The total bytes of swap space manageable by the system is swchunk * 1 KB * 2,147,483,648 (the system maximum number of swap chunks in the swap table).
############################
Your swchunk is currently 65526, the MAX, and it is mis configured since you are stating you now have 128 TB of swap.
Swap= 2,147,483,648 * 1024 * 65536 = 144115188075855872 / 1024 ** 5 = 128 TB of swap
############################
The default swchunk value is 2048 and it allows for 4 TB of swap.
Swap= 2,147,483,648 * 1024 * 2048 = 4503599627370496 / 1024 ** 5 = 4 TB of swap default
############################
By default then, without changing anything, your swap will allow for 4 TB of swap. Well this is insane. You want as much in RAM as possible in order to eliminate disk I/O.
a) change your current swchunk back to 2048.

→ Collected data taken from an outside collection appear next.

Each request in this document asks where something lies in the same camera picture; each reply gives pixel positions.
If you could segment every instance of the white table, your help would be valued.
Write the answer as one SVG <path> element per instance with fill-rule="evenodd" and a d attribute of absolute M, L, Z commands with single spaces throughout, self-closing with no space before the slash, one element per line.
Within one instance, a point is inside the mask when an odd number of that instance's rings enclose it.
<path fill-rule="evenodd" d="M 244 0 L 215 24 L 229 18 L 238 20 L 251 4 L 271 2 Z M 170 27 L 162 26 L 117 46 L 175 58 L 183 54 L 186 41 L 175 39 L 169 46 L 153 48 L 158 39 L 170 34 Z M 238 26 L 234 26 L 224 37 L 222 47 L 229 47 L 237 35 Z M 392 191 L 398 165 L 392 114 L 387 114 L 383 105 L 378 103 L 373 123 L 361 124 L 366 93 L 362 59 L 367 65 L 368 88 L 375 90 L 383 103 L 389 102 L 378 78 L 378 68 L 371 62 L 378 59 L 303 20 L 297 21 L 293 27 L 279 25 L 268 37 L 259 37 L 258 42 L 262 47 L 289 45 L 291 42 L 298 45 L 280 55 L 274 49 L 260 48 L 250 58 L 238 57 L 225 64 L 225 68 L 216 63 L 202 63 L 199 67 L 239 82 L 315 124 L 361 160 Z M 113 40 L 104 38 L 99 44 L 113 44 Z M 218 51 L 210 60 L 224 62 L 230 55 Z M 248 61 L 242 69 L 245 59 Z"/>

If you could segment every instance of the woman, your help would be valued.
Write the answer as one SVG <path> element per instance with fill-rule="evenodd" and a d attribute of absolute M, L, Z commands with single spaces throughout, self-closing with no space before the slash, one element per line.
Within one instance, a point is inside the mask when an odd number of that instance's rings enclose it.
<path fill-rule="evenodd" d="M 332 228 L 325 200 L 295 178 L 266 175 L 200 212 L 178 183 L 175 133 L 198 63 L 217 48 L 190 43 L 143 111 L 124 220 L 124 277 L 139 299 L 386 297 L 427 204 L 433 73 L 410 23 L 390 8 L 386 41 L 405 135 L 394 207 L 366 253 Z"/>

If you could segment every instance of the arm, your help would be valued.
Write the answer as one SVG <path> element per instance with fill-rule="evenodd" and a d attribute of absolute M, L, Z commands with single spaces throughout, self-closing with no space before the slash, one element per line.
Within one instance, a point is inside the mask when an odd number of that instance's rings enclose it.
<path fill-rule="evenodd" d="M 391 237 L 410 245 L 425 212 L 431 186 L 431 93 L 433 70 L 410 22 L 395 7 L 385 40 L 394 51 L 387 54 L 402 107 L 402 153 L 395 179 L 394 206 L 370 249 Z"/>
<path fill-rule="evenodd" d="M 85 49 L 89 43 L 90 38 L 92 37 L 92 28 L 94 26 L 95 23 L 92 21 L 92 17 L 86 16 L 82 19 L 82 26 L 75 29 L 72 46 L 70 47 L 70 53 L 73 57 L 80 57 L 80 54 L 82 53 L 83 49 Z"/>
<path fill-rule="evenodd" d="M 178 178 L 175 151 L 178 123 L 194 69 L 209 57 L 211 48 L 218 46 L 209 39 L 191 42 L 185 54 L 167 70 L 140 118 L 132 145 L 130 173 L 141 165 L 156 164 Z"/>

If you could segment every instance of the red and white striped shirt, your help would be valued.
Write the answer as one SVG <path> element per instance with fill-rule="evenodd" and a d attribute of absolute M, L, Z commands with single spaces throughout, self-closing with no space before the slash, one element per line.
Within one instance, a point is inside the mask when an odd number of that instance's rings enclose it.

b) Get as much swap into RAM as possible.
c) Eliminate all 2ndary swap.
Note: This is what you have now - 2ndary swap is written in round robin interleave fashion and not similtaneously or in parallel. I.e., Going up one block of primary swap, then one block of 2ndary, then a 3rd block of 2ndary - Coming down one block of 2ndary, then another block of 2ndary then a 3rd block of primary.
Verses the misunderstanding that one block of primary and one block of 2ndary and a 2nd block of 2ndary are all written similtaneously in parallel. This is not how your swap writes. It does not write in parallel!
So even this algorithm tells you that the use of 2ndary swap is less efficient.
##########################
total 48323 27450 20873 57% - 0 -
Right now you are using 27 GB of swap with 48 GB configured.
Sigh.
Run this command for me and total up the VSZ column, the first column and post or attach both please. I can't believe this total will come close to 27 GB but we'll see.
UNIX95=ps -ef -o vsz,pid,comm | sort -rn
d) Total virtual memory consumed by all processes.